In the winter of 1993, community leaders and healthcare professionals from Staunton, Waynesboro and Augusta County adopted the motto, “helping those who are trying to help themselves,” as they began to lay plans for a volunteer clinic that would offer dignified care to working people without health insurance.

Percy Willson, Founder of the Augusta Regional Clinic

 

2001 The ARC moves to its new building in Fishersville, VA.

 

2020 - The ARDC now focuses on dental care while staying aware of unmet medical needs in the community

An inspiration for the clinic was the vision of the late Percy Willson, who was a beloved pharmacist in downtown Staunton. When Percy died of cancer before his dream of a free clinic could become a reality, his family and friends raised $22,500 in his memory through Trinity Episcopal Church, to be given as “seed money” for the Augusta Regional Clinic. The on-site pharmacy at the clinic is named in honor of him.
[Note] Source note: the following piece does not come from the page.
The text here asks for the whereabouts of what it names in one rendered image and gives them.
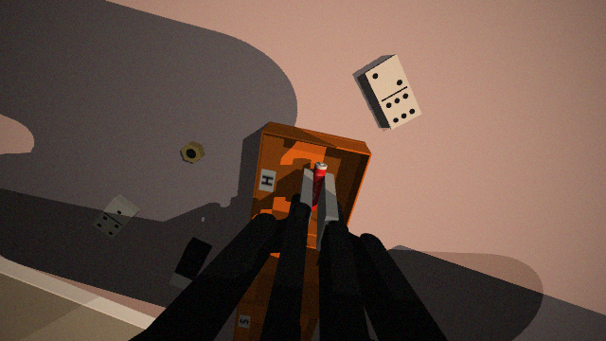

The Augusta Hospital Corporation (now Augusta Health Care) also provided a startup gift of $25,000. The mission of the clinic meshed well with the hospital’s commitment to provide indigent care and to hold down health care costs for its paying patients. In addition to funds, AHC offered, and continues to provide, resources of staff, materials, and services.

After many months of planning, the Augusta Regional Clinic opened for the first time on September 9, 1993. It operated from space it shared with the nursing program at Valley Vocational-Technical Center in Fishersville for its first 8 years. This donated space provided central access within the county for both patients and volunteers. Use of the donated space allowed the clinic to apply its financial resources to the direct care of its patients and to build a sound financial base for the future.

As the clinic grew to approximately 450 volunteers and provided over 3,500 patient encounters annually, its ability to function and grow at Valley Vo-Tech was severely affected by the confines of the space and its limited availability. The use of the nursing classroom as a “doctor’s office” and pharmacy was inefficient and impractical, as well as disruptive to the classes there.

In considering the need for another facility, the board agreed that a new site must contain at least 5,000 square feet of space and be located in the Fishersville area. This central location would offer:

  • Ease of access for patients and volunteers

  • Proximity to the hospital and area transportation

  • Preservation of the “joint ownership” of clinic donors and volunteers throughout the service area

When a generous donor offered the gift of land on Mule Academy Road as a site for the clinic, the board, after careful consideration, accepted the land and developed preliminary plans for a building that would accommodate current needs as well as future growth. To paraphrase a comment from a volunteer physician: “We want the quality of the facility to equal the quality of the care given at the clinic.”

Ground was broken in the spring of 2000, and the Board embarked on a Capital Campaign to raise the $1 million needed for the construction of the building - $700,000 for construction costs and furnishings plus $300,000 for a Building Fund to endow future building expenses. The new facility was completed in the spring of 2001, and the clinic moved from Valley Vo-Tech to its new quarters.

After 27 years of serving approximately 10,000 individual adult patients in the Staunton, Augusta and Waynesboro area, the Augusta Regional Clinic (ARC) is no longer experiencing the need for its primary care services, and has decided to close the Medical Clinic on July 1, 2020.

The ARC (now ARDC) will now concentrate its resources and efforts on the crucial need for dental care by growing its Dental Clinic. In making the decision to close the Medical Clinic, ARC’s Board of Directors emphasized its commitment to providing health care services to those residents of our community who cannot otherwise afford access to care and to assisting if unmet medical needs are identified in the future.